[WORK REQUIRED]
Search for the word "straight" in the entries. Each line that holds it should be copied.
↓↓↓
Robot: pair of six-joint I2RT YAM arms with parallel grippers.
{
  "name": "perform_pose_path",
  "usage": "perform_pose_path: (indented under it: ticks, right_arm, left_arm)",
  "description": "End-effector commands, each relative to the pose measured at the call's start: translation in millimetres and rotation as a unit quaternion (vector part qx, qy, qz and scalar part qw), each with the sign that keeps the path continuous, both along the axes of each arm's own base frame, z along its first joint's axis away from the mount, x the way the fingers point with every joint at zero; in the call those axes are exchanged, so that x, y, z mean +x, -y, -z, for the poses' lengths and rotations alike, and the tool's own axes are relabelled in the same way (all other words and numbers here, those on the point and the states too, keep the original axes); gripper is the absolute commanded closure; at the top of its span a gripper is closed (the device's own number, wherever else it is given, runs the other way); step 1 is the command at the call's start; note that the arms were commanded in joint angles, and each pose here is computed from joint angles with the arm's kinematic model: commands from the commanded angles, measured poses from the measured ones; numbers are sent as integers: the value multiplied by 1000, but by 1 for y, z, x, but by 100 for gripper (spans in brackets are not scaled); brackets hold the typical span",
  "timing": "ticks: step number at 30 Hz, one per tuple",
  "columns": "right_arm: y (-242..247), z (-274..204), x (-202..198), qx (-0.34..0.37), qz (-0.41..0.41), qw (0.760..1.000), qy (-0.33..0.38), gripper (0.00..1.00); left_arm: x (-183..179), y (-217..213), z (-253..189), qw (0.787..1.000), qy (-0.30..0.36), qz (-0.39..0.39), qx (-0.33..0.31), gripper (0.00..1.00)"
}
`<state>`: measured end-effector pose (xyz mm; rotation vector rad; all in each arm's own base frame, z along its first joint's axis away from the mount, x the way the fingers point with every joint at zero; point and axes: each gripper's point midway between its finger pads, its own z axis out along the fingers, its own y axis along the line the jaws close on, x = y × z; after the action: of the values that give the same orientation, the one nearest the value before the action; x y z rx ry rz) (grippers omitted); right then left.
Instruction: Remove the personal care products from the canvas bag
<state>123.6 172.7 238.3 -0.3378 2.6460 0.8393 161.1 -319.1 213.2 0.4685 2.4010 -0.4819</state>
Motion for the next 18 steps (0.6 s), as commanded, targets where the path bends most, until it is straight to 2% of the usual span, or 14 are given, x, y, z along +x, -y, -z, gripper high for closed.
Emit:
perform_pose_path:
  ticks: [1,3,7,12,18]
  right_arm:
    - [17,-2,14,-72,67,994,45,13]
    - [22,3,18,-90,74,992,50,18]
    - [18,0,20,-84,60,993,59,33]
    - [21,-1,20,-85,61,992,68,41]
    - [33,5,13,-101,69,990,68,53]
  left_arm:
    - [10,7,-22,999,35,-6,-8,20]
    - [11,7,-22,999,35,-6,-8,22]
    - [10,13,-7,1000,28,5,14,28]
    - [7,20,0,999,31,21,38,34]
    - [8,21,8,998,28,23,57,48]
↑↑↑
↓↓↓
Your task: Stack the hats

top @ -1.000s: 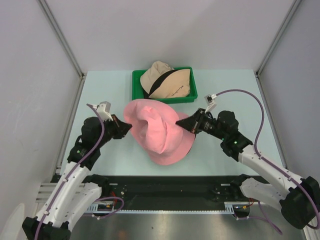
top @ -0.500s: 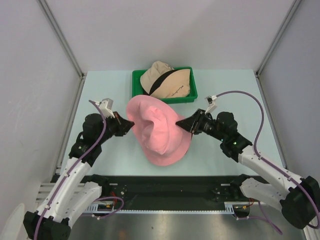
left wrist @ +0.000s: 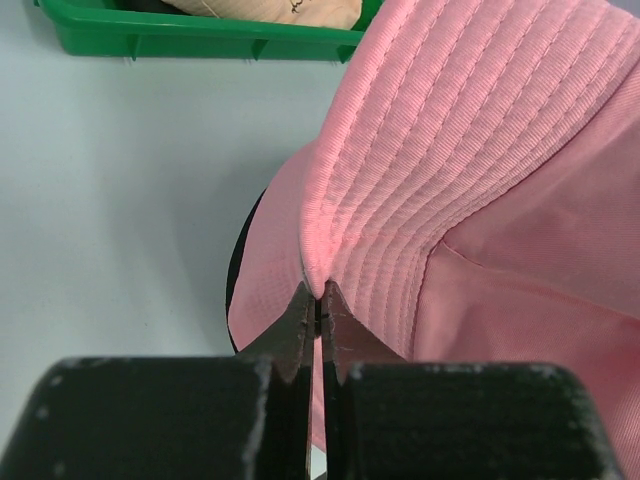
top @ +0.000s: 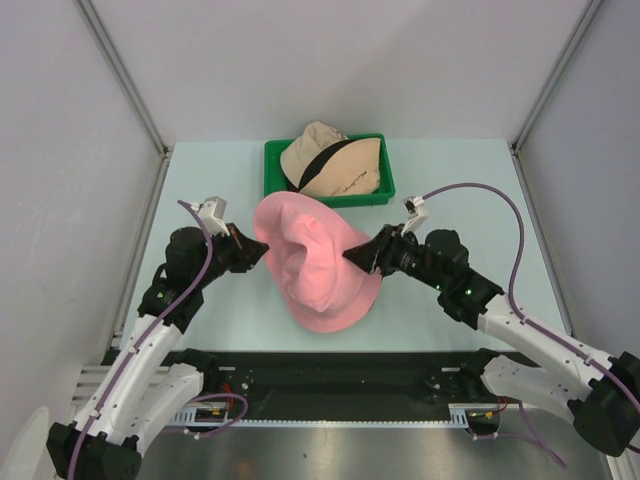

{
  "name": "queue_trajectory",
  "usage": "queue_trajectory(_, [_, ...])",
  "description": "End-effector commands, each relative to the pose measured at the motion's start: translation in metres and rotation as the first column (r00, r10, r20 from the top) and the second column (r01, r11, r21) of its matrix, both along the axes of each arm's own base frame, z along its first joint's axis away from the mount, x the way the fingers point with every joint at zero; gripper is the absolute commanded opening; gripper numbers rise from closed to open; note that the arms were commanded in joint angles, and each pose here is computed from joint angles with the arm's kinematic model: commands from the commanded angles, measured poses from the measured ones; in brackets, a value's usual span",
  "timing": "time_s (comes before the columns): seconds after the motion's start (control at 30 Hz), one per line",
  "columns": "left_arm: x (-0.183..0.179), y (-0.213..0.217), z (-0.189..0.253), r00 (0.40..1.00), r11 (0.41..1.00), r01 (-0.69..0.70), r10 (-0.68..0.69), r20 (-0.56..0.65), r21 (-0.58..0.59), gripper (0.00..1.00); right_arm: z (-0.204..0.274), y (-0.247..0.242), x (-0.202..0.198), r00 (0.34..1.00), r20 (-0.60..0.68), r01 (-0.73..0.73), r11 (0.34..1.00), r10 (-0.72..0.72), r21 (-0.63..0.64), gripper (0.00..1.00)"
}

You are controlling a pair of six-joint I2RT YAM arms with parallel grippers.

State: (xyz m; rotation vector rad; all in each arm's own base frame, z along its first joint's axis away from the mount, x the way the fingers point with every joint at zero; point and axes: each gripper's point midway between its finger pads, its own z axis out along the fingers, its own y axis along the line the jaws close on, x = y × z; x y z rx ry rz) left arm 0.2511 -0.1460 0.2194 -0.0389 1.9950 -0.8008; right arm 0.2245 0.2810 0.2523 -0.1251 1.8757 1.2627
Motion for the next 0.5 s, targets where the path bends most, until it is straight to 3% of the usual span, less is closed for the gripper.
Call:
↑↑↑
[TASK RESULT]
Motion for the next 18 steps (0.6 s), as commanded, targets where the path bends most, until it is straight to 2% of the usual span, or 14 are given, x, y, z along +x, -y, -z, gripper high for closed.
Motion for the next 0.5 s, targets where the path bends most, until it is straight to 3% of the usual span, less is closed for the gripper.

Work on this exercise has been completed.